Multithreaded Bullet and Triangle Meshes

KulSeran
Posts: 9
Joined: Thu Dec 10, 2009 10:32 pm

Multithreaded Bullet and Triangle Meshes

Post by KulSeran »

So, I've been attempting to get the multi-threaded version of bullet's collision dispatcher working. There are several issues I've come across while attempting to get that working.
We are using bullet 2.75, but in the process of patching up to 2.76.
We are also going to be patching in 2.75-beta2 for the PS3.

In all three version:
1) *ACK!* The equivalent functions for btManifoldResult::addContactPoint() aren't providing me with valid data in m_index0 and m_partId0. This is very important to our system, as we have per-triangle collision data we are using.

2) The ContactAddedCallback is not called. Understandably, this is an issue with not being able to run a callback from a thread/SPU. And we are only using it for filtering, so it seems like a simple workaround. But was there a plan to implement it?

Testing with just the 2.75 version:
1) The system seems to issue very few tasks. With the number of tasks set to 16. Bullet will seem to consistantly
"sendRequest" then immediately "waitForResponse" without launching additional jobs.

using this archatype (sorry, can't post the actual code...) for the btThreadSupportInterface

Code: Select all

virtual void sendRequest(uint32_t uiCommand, ppu_address_t uiArgument0, uint32_t uiArgument1)
{
     // issue request to thread pool
}
virtual	void waitForResponse(unsigned int *puiArgument0, unsigned int *puiArgument1)
{
    // wait for ALL jobs in thread pool
}
virtual	void startSPU()
{
// do nothing
}
virtual	void stopSPU()
{
   // wait for ALL jobs in thread pool
}
What would cause this? what types of things will actually see speed up from the multithreading? does the PS3 version suffer the same problem?

2) The system seems to take a significant amount of time while nothing is going on. Our controlled objects (16+ controllers) preform a significant number of sweep test in serial using the
btDynamicsWorld::addAction(); interface. This is based on the Kinematic controller code, and doesn't seem like it could run in parallel, but is ~67% of our physics update.
The other 33% is the regular collision update running on ~150objects, all of which are either Kinematic or deactivated. This comes out to ~8ms of physics update. Is there any flags that I may not have set that would speed this up?
KulSeran
Posts: 9
Joined: Thu Dec 10, 2009 10:32 pm

Re: Multithreaded Bullet and Triangle Meshes

Post by KulSeran »

I attached the git diff/patch I used to add the triangle support back into the multithreaded bullet lib. (ok.. it is in a code block because I couldn't get it to let me attach a file)

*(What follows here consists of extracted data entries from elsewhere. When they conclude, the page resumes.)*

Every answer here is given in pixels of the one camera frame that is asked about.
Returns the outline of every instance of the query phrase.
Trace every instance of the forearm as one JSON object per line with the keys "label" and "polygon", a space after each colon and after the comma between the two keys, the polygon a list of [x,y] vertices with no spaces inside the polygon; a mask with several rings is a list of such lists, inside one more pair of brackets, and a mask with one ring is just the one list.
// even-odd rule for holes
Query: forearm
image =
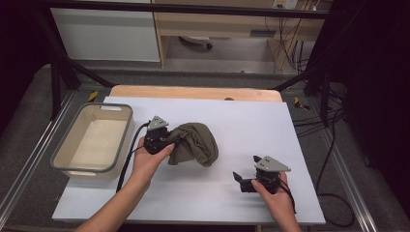
{"label": "forearm", "polygon": [[146,187],[129,181],[75,231],[117,231],[141,200]]}

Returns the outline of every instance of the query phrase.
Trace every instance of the person's right hand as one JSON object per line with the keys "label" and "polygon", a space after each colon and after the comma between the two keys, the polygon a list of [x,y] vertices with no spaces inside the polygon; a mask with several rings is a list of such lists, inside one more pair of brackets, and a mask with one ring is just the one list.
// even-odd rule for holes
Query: person's right hand
{"label": "person's right hand", "polygon": [[[286,174],[280,172],[279,175],[280,179],[287,184]],[[256,180],[252,180],[252,185],[265,201],[281,231],[301,231],[293,212],[292,200],[282,188],[279,188],[276,194],[271,194]]]}

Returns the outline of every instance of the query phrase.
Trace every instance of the person's left hand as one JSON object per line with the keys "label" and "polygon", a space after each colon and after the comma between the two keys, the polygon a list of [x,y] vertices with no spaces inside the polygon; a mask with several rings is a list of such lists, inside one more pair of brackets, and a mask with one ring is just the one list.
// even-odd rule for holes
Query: person's left hand
{"label": "person's left hand", "polygon": [[151,155],[143,147],[144,137],[141,137],[138,141],[138,150],[135,151],[133,158],[132,174],[127,183],[140,184],[146,190],[150,186],[151,179],[157,171],[160,163],[168,157],[175,144],[170,144],[162,149],[157,154]]}

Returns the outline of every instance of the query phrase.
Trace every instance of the hand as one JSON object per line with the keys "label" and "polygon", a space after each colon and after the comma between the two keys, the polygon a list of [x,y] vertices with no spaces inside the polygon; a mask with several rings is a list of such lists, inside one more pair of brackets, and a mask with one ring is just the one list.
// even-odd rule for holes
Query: hand
{"label": "hand", "polygon": [[141,184],[146,190],[150,186],[151,179],[157,171],[160,163],[168,157],[175,147],[175,144],[170,144],[163,148],[155,155],[151,155],[143,147],[144,137],[138,141],[138,150],[135,151],[133,158],[132,174],[127,183]]}
{"label": "hand", "polygon": [[[287,184],[286,174],[280,172],[279,175]],[[276,194],[271,194],[256,180],[252,180],[252,185],[265,201],[281,231],[301,231],[293,212],[292,200],[282,188],[279,188]]]}

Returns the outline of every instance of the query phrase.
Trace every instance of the fabric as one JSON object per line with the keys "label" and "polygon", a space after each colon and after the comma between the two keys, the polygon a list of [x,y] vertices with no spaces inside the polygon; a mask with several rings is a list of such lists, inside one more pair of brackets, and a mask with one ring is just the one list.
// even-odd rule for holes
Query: fabric
{"label": "fabric", "polygon": [[218,158],[218,146],[208,127],[200,123],[187,123],[174,129],[168,139],[179,136],[178,146],[172,151],[168,164],[196,159],[202,166],[208,167]]}

After experimenting with it all finally working the multithreaded dispatcher results in almost a 2x slowdown vs the serial dispatcher.
Maybe this is an indication that i setup the btThreadSupportInterface incorrectly? What should I be looking at to get the speed up
I'd expect from adding the threading?
You do not have the required permissions to view the files attached to this post.
User avatar
Erwin Coumans
Site Admin
Posts: 4221
Joined: Sun Jun 26, 2005 6:43 pm
Location: California, USA

Re: Multithreaded Bullet and Triangle Meshes

Post by Erwin Coumans »

The number of tasks should be similar to the number of actual cores. So for a quadcore machine, use 4. The narrowphase should improve performance, although less than linear scaling over the number of cores. The narrowphase collision detection of 1000 convexes on a triangle mesh in Benchmark 5 runs more than twice as fast on one of my test machines.

You can check the performance difference, using the Bullet/Demos/Benchmarks. Enable benchmark 5, edit main.cpp and use #define benchmarkDemo benchmarkDemo5 at the top.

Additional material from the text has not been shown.